### Task requirements:
Each line of the data should be repeated precisely.

### Information shown:
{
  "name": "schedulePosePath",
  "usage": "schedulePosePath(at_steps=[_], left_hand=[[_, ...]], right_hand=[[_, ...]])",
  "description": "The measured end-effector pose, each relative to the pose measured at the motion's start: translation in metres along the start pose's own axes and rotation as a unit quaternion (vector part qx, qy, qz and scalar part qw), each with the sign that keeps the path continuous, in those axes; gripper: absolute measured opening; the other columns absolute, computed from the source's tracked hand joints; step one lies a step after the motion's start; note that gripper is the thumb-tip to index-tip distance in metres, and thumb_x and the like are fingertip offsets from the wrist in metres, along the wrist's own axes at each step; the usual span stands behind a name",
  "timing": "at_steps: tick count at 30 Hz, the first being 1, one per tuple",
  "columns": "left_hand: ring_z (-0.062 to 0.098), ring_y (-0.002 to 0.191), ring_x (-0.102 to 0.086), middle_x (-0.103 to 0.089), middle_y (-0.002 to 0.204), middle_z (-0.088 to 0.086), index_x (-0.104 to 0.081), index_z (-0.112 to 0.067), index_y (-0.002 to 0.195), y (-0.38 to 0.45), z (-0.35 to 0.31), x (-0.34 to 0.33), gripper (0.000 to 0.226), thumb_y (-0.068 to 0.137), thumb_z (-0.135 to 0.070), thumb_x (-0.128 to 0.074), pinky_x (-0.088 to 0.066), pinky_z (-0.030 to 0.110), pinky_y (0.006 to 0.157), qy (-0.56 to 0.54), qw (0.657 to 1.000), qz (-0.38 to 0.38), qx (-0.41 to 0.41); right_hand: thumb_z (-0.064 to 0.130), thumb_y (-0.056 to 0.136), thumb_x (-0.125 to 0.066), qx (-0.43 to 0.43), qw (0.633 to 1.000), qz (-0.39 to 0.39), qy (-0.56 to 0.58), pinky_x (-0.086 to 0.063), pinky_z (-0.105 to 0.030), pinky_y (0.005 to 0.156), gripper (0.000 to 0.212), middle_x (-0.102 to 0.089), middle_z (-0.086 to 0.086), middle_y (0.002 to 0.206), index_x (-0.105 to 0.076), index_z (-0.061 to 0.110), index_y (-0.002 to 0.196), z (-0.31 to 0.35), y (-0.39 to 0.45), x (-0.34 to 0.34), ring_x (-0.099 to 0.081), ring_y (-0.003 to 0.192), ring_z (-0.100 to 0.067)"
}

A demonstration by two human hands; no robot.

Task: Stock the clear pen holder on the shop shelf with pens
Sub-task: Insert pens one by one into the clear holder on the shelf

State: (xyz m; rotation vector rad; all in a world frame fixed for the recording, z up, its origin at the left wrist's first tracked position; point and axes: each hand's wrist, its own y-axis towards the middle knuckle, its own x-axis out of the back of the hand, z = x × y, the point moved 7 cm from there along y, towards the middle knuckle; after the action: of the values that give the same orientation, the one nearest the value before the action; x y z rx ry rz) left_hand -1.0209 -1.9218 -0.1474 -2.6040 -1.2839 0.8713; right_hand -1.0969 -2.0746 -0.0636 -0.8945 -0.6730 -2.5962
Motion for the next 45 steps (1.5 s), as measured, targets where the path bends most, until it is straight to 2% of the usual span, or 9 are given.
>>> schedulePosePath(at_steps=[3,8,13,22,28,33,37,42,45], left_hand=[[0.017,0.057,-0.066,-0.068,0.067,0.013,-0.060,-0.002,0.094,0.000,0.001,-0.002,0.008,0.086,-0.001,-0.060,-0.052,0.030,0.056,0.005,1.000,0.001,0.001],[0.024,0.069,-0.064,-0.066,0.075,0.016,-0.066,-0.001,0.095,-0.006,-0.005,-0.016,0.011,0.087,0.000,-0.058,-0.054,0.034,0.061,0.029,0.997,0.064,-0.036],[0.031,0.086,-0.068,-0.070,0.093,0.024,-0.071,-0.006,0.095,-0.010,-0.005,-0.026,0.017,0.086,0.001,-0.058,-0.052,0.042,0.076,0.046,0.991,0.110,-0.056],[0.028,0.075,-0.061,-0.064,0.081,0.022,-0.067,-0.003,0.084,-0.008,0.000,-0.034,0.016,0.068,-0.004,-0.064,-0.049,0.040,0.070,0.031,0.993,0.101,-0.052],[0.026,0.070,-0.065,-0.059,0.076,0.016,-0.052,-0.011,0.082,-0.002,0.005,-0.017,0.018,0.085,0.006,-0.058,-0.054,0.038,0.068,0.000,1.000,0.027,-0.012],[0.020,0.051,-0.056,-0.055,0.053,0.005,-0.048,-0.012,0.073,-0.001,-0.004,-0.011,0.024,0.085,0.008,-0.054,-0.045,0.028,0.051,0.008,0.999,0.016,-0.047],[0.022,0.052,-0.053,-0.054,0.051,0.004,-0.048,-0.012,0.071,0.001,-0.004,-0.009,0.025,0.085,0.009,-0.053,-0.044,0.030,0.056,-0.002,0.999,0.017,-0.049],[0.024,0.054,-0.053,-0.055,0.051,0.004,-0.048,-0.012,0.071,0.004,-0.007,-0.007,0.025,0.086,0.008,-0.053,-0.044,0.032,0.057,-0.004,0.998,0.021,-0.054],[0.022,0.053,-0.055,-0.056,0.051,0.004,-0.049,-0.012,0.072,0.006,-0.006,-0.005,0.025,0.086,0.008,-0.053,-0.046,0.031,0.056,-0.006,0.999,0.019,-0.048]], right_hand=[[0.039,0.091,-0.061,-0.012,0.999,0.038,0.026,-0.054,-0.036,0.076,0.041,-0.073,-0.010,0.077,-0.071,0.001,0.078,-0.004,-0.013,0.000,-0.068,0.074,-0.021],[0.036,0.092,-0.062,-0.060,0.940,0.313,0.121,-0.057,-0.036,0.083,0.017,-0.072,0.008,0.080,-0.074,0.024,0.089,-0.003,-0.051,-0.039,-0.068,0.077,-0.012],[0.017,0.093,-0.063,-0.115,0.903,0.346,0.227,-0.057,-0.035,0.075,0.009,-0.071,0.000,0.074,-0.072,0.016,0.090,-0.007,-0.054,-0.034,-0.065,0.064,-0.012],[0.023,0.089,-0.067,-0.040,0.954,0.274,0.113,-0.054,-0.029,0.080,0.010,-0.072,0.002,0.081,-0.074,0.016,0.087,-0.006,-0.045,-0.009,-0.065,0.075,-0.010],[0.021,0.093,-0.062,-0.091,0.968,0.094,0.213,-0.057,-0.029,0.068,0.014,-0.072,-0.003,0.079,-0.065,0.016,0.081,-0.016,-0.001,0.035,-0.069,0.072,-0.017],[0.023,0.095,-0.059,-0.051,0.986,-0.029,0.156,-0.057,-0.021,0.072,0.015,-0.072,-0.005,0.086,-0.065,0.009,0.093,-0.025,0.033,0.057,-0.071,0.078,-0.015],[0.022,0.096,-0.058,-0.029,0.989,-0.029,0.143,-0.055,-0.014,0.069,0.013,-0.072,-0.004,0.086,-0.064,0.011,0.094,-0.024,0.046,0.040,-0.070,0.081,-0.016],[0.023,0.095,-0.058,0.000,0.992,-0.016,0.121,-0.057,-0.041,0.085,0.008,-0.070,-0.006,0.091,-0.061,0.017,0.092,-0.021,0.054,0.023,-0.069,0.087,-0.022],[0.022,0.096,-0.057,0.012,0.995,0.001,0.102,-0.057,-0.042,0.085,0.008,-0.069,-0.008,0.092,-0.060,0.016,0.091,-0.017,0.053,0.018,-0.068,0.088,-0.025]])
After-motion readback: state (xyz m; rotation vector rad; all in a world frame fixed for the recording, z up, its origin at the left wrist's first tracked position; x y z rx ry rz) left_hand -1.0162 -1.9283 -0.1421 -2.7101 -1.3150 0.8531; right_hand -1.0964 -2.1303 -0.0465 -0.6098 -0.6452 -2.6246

### Your solution:
{
  "name": "schedulePosePath",
  "usage": "schedulePosePath(at_steps=[_], left_hand=[[_, ...]], right_hand=[[_, ...]])",
  "description": "The measured end-effector pose, each relative to the pose measured at the motion's start: translation in metres along the start pose's own axes and rotation as a unit quaternion (vector part qx, qy, qz and scalar part qw), each with the sign that keeps the path continuous, in those axes; gripper: absolute measured opening; the other columns absolute, computed from the source's tracked hand joints; step one lies a step after the motion's start; note that gripper is the thumb-tip to index-tip distance in metres, and thumb_x and the like are fingertip offsets from the wrist in metres, along the wrist's own axes at each step; the usual span stands behind a name",
  "timing": "at_steps: tick count at 30 Hz, the first being 1, one per tuple",
  "columns": "left_hand: ring_z (-0.062 to 0.098), ring_y (-0.002 to 0.191), ring_x (-0.102 to 0.086), middle_x (-0.103 to 0.089), middle_y (-0.002 to 0.204), middle_z (-0.088 to 0.086), index_x (-0.104 to 0.081), index_z (-0.112 to 0.067), index_y (-0.002 to 0.195), y (-0.38 to 0.45), z (-0.35 to 0.31), x (-0.34 to 0.33), gripper (0.000 to 0.226), thumb_y (-0.068 to 0.137), thumb_z (-0.135 to 0.070), thumb_x (-0.128 to 0.074), pinky_x (-0.088 to 0.066), pinky_z (-0.030 to 0.110), pinky_y (0.006 to 0.157), qy (-0.56 to 0.54), qw (0.657 to 1.000), qz (-0.38 to 0.38), qx (-0.41 to 0.41); right_hand: thumb_z (-0.064 to 0.130), thumb_y (-0.056 to 0.136), thumb_x (-0.125 to 0.066), qx (-0.43 to 0.43), qw (0.633 to 1.000), qz (-0.39 to 0.39), qy (-0.56 to 0.58), pinky_x (-0.086 to 0.063), pinky_z (-0.105 to 0.030), pinky_y (0.005 to 0.156), gripper (0.000 to 0.212), middle_x (-0.102 to 0.089), middle_z (-0.086 to 0.086), middle_y (0.002 to 0.206), index_x (-0.105 to 0.076), index_z (-0.061 to 0.110), index_y (-0.002 to 0.196), z (-0.31 to 0.35), y (-0.39 to 0.45), x (-0.34 to 0.34), ring_x (-0.099 to 0.081), ring_y (-0.003 to 0.192), ring_z (-0.100 to 0.067)"
}

A demonstration by two human hands; no robot.

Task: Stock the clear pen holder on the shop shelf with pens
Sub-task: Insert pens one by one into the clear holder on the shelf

State: (xyz m; rotation vector rad; all in a world frame fixed for the recording, z up, its origin at the left wrist's first tracked position; point and axes: each hand's wrist, its own y-axis towards the middle knuckle, its own x-axis out of the back of the hand, z = x × y, the point moved 7 cm from there along y, towards the middle knuckle; after the action: of the values that give the same orientation, the one nearest the value before the action; x y z rx ry rz) left_hand -1.0209 -1.9218 -0.1474 -2.6040 -1.2839 0.8713; right_hand -1.0969 -2.0746 -0.0636 -0.8945 -0.6730 -2.5962
Motion for the next 45 steps (1.5 s), as measured, targets where the path bends most, until it is straight to 2% of the usual span, or 9 are given.
>>> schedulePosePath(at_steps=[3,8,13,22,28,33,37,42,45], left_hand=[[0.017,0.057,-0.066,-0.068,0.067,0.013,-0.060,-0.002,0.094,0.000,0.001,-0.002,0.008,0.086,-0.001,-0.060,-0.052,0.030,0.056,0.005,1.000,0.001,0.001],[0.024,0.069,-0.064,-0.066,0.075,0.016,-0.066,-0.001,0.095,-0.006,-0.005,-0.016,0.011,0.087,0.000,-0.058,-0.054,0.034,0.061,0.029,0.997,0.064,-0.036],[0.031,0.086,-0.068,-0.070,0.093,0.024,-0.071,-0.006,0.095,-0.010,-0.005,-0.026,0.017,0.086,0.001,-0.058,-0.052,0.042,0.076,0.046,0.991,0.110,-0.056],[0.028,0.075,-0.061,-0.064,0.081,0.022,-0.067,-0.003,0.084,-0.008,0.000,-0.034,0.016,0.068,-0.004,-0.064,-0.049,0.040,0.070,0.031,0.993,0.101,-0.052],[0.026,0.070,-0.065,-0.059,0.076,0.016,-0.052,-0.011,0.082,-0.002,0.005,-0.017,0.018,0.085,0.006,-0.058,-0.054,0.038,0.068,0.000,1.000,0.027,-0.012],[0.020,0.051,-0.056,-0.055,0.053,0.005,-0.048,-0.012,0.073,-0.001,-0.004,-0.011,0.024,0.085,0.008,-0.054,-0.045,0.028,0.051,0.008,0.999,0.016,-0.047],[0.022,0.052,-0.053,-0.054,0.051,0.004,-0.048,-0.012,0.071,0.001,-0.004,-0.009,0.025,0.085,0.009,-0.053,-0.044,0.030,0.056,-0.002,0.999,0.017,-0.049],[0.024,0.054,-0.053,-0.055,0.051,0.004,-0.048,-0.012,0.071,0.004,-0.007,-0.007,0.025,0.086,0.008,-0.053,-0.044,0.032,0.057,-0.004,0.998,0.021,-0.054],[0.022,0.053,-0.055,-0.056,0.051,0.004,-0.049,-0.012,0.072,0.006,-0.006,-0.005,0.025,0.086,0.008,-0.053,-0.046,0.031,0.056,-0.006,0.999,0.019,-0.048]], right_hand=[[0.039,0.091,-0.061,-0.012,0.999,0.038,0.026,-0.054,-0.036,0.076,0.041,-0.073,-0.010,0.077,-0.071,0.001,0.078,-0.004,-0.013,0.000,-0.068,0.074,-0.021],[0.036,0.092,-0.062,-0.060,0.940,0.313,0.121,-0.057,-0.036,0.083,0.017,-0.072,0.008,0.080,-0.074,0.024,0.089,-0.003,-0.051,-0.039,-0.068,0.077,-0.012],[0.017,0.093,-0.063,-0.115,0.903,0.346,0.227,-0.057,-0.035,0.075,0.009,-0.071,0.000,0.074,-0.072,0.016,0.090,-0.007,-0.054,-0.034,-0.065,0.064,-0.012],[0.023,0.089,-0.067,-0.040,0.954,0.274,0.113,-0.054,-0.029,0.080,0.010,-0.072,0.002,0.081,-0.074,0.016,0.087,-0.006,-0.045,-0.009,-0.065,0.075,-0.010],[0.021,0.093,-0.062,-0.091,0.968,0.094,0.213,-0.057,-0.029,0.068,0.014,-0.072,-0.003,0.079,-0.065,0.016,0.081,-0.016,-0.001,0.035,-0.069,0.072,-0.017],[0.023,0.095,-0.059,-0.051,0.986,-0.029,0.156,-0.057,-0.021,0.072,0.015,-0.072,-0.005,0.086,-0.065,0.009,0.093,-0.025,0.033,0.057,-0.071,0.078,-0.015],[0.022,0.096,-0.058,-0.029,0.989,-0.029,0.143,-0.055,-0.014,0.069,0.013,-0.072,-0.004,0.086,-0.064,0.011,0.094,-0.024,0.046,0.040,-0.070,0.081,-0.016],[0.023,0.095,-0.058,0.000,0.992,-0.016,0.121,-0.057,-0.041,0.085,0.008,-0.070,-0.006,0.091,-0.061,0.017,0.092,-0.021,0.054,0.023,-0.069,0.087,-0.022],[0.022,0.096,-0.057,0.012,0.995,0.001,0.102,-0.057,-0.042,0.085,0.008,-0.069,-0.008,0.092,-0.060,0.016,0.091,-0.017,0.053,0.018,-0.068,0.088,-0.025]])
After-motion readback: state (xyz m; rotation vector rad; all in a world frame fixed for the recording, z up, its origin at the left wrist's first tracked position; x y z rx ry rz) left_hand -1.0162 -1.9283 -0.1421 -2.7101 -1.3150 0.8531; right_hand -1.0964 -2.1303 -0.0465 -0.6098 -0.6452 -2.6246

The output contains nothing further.